O inspetor-geral da Administração Interna defendeu hoje uma revisão da lei orgânica da instituição, lamentando que a abertura de processos disciplinares a agentes das forças de segurança dependa da autorização prévia do ministro da Administração Interna.
“Eventualmente haverá uma alteração a fazer em termos de lei orgânica da IGAI [Inspeção-Geral da Administração Interna], porque eu, enquanto inspetor-geral não posso, de modo próprio, instaurar um processo de natureza disciplinar. Tenho de pedir a instauração do processo de natureza disciplinar ao ministro”, disse Pedro Figueiredo na comissão parlamentar de Assuntos Constitucionais, Direitos, Liberdades e Garantias.

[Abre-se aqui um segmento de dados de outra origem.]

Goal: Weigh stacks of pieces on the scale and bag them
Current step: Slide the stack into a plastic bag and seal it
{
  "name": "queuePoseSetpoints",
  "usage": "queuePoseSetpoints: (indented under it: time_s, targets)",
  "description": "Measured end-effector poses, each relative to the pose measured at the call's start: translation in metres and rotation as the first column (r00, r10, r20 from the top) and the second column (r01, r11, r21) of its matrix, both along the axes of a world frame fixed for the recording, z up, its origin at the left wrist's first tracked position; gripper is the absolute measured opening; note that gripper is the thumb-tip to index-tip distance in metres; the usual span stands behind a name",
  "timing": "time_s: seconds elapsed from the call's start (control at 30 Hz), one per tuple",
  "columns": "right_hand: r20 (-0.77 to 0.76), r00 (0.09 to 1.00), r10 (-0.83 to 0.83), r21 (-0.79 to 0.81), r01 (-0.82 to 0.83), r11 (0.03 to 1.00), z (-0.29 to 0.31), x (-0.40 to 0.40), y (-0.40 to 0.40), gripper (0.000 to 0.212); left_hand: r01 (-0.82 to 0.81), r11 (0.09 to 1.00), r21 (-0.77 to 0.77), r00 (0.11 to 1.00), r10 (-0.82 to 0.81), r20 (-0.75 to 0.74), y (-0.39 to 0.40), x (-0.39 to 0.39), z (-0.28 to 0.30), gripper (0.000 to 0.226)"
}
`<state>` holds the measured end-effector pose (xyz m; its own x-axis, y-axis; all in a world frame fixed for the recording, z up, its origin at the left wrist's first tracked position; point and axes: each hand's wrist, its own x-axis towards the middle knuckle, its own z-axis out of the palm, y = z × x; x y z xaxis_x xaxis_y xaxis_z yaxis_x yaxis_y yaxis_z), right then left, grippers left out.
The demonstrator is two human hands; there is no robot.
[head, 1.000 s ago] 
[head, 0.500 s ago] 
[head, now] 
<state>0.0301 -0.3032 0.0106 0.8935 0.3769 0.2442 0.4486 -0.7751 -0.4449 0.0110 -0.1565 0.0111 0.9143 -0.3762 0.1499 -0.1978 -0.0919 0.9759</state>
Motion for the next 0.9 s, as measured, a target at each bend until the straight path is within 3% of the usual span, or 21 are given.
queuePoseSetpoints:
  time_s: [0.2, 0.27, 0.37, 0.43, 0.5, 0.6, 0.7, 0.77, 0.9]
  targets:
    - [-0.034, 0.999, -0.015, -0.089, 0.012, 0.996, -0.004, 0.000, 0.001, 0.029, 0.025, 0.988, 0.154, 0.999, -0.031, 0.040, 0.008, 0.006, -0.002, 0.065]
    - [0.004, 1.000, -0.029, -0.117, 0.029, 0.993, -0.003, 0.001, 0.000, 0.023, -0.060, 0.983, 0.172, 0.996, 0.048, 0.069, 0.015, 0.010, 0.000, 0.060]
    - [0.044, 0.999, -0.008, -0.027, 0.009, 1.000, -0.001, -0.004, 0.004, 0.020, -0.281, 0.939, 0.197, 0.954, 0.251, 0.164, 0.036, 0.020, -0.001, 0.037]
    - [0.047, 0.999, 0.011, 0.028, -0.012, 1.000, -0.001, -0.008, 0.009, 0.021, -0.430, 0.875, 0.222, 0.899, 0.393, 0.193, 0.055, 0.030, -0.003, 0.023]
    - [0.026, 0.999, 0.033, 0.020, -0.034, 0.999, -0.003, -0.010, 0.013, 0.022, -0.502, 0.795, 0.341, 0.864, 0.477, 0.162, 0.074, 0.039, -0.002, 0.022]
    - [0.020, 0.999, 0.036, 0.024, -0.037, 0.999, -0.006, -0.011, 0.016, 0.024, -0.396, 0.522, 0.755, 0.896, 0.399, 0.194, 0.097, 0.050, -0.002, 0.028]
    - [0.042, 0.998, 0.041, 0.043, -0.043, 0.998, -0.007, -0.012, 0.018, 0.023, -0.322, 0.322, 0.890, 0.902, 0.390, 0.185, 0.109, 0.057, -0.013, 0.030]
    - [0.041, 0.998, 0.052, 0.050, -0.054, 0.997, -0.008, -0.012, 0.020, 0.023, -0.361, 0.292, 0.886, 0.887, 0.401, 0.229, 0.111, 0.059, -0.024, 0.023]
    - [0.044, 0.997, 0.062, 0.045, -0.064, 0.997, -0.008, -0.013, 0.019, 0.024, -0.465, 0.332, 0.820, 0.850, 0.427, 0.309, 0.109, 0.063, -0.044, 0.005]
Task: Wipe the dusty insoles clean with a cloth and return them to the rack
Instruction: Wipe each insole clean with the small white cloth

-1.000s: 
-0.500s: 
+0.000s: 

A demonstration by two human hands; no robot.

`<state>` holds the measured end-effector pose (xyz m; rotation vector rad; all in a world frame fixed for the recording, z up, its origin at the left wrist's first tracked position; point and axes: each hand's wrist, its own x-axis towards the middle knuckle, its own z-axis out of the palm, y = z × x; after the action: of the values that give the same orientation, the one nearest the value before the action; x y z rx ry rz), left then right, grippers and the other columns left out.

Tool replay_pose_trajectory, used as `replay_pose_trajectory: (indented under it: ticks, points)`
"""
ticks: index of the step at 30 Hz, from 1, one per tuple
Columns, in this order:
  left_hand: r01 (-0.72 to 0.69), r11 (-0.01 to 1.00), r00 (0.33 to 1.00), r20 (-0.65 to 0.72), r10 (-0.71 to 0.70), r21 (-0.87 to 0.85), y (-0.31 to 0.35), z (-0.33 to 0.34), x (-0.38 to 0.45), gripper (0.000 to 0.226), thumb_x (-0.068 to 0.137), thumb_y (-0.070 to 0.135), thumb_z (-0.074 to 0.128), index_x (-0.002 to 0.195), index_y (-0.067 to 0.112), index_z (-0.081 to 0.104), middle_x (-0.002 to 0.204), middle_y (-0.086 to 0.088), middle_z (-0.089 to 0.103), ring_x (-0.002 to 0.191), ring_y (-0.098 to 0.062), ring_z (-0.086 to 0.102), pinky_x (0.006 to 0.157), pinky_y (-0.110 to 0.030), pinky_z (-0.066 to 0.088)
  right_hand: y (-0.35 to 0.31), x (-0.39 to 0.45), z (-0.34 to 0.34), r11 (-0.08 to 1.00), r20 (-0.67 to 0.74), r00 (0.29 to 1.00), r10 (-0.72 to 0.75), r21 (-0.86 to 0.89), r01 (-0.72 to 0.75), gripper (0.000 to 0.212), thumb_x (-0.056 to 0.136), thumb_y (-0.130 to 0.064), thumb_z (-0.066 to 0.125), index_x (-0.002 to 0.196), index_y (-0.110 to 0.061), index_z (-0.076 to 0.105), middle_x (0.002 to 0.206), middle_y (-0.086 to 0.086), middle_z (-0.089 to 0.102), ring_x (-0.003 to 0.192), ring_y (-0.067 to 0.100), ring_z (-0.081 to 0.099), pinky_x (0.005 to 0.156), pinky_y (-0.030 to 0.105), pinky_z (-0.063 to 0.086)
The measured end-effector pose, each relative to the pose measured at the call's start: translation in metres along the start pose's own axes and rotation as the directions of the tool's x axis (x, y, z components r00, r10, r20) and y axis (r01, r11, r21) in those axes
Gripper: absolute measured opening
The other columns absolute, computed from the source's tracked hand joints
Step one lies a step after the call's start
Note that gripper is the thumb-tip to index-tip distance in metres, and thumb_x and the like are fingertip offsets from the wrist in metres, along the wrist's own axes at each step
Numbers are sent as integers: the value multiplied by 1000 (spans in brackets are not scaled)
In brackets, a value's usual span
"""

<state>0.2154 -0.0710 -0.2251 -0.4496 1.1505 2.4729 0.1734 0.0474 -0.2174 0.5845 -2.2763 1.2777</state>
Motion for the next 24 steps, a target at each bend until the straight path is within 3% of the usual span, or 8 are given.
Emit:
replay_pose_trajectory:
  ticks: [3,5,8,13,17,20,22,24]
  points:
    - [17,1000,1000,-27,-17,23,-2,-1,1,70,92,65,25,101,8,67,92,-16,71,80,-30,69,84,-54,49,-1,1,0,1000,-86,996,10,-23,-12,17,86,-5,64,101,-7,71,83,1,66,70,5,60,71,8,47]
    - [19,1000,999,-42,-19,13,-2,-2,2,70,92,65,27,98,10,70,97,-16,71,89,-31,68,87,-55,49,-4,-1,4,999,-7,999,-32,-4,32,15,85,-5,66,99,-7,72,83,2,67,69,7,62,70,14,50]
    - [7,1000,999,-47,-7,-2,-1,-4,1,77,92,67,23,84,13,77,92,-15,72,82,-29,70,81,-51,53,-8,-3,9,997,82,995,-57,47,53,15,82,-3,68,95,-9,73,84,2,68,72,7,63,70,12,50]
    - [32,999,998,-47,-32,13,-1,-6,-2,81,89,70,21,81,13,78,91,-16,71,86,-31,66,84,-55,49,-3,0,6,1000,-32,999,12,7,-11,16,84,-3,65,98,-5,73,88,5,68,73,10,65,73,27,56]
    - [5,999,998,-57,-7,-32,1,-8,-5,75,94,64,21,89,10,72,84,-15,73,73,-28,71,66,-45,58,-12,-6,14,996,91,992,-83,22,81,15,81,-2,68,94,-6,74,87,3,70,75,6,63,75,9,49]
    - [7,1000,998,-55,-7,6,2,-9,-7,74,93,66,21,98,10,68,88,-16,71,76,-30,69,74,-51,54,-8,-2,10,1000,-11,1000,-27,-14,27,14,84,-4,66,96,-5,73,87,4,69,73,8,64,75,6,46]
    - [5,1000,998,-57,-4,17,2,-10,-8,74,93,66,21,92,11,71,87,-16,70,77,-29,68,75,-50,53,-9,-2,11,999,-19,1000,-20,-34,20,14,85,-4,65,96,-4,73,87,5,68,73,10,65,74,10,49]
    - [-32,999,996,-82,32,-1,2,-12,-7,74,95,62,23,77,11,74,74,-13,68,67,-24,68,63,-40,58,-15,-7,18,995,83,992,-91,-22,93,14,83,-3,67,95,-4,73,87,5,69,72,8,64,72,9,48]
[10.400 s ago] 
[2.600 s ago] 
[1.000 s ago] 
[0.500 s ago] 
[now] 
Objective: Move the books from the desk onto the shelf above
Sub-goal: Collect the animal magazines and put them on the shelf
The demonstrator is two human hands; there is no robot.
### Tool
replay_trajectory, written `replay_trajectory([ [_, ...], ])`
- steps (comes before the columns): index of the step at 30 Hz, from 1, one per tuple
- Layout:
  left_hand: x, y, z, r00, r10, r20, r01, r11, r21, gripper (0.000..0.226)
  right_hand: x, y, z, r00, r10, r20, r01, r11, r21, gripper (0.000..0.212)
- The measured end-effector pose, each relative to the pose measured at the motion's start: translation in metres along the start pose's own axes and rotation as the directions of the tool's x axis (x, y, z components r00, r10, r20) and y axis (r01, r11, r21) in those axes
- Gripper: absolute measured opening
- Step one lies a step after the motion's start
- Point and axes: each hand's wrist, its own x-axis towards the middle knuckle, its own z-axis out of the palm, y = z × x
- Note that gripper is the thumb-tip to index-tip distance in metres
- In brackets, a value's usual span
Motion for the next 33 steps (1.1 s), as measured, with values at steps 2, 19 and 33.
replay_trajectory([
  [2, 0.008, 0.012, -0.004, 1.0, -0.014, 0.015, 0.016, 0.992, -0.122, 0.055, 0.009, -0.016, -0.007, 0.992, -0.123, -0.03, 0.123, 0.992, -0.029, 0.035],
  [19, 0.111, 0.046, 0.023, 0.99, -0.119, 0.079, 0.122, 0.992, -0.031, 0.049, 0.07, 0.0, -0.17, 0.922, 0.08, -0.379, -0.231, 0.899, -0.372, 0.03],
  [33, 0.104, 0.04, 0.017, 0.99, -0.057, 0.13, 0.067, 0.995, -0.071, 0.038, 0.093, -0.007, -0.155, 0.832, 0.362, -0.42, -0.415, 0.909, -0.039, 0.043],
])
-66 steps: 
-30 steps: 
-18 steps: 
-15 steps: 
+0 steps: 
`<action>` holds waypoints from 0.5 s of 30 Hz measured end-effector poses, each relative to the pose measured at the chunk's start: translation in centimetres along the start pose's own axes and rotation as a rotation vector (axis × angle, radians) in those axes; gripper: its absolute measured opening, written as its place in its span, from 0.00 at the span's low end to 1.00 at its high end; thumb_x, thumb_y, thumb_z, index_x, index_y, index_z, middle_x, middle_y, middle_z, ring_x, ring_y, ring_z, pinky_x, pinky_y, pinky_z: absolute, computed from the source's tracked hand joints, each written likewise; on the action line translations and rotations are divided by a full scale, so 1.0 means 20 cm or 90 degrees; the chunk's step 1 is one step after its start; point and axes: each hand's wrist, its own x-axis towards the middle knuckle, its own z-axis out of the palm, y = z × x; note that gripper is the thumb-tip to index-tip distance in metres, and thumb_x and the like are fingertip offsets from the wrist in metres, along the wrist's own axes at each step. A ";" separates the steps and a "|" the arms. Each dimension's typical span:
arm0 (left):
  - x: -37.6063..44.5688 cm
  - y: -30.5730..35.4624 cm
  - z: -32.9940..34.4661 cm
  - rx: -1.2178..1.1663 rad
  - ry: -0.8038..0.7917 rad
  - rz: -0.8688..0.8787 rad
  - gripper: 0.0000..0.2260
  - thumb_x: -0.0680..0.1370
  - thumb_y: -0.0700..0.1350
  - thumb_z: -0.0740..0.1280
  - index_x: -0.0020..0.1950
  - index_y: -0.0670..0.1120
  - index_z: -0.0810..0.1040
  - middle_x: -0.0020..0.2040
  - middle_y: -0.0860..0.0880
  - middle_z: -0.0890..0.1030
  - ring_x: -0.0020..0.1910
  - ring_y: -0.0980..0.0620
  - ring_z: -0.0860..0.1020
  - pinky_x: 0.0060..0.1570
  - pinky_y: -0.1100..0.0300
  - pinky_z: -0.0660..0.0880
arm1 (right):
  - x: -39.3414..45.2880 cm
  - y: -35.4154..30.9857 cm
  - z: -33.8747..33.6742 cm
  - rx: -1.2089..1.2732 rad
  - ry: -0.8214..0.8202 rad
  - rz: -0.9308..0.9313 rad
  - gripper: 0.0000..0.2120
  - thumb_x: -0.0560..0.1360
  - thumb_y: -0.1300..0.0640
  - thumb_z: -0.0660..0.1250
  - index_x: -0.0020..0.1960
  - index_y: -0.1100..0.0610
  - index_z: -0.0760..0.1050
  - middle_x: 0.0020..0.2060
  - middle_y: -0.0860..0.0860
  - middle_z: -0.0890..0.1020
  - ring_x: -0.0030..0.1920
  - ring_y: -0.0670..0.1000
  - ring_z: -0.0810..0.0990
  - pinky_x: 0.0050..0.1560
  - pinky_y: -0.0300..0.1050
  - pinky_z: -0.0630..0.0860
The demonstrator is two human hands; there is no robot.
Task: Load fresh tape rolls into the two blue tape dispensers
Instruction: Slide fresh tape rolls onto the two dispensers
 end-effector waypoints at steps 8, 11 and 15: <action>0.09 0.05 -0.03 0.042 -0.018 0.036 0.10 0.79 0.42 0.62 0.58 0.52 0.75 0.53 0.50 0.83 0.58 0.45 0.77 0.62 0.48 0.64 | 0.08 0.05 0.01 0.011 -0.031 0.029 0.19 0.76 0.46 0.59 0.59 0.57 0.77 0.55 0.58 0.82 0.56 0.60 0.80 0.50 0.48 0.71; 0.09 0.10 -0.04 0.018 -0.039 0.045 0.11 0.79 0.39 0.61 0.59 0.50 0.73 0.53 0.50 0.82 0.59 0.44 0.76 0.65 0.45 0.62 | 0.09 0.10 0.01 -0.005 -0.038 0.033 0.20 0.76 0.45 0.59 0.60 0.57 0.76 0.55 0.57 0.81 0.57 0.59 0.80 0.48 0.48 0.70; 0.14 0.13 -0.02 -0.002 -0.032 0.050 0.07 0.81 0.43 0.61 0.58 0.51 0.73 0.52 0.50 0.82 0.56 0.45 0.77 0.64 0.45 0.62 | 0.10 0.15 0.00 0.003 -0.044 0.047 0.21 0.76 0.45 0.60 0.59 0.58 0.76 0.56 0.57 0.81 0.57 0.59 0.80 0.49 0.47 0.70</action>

O inspetor-geral acrescentou que os serviços de inspeção da GNR e da PSP “podem instaurar eles próprios processos de natureza disciplinar”.
“Penso que seria algo que deve ser repensado e eventualmente alterar a lei”, precisou.
No parlamento, onde foi ouvido a pedido do PS sobre os alegados casos de tortura e violação na esquadra da PSP do Rato, em Lisboa, Pedro Figueiredo lamentou também “as recusas sistemáticas do Conselho Superior do Ministério Público e do Conselho Superior da Magistratura em autorizarem as nomeações de magistrados” para o quadro de inspetores da IGAI.
O inspetor-geral referiu que desde 2021 é obrigatório que os lugares de inspetores da IGAI sejam providos com um terço de magistrados.
“Temo-nos debatido com um problema seríssimo para o qual não antevejo solução rápida que são as recusas sistemáticas do Conselho Superior do Ministério Público e do Conselho Superior da Magistratura em autorizarem as nomeações de magistrados. É absolutamente indispensável a presença de magistrados no quadro de inspetores da IGAI”, frisou
Segundo Pedro Figueiredo, a IGAI terminou o ano de 2025 com 10 inspetores num quadro de 14.
Frequentemente chamada “polícia dos polícias”, a IGAI, tutelada pelo Ministério da Administração Interna (MAI), funciona como um órgão superior de controlo e fiscalização das forças de segurança para garantir que respeitam a lei e os direitos dos cidadãos.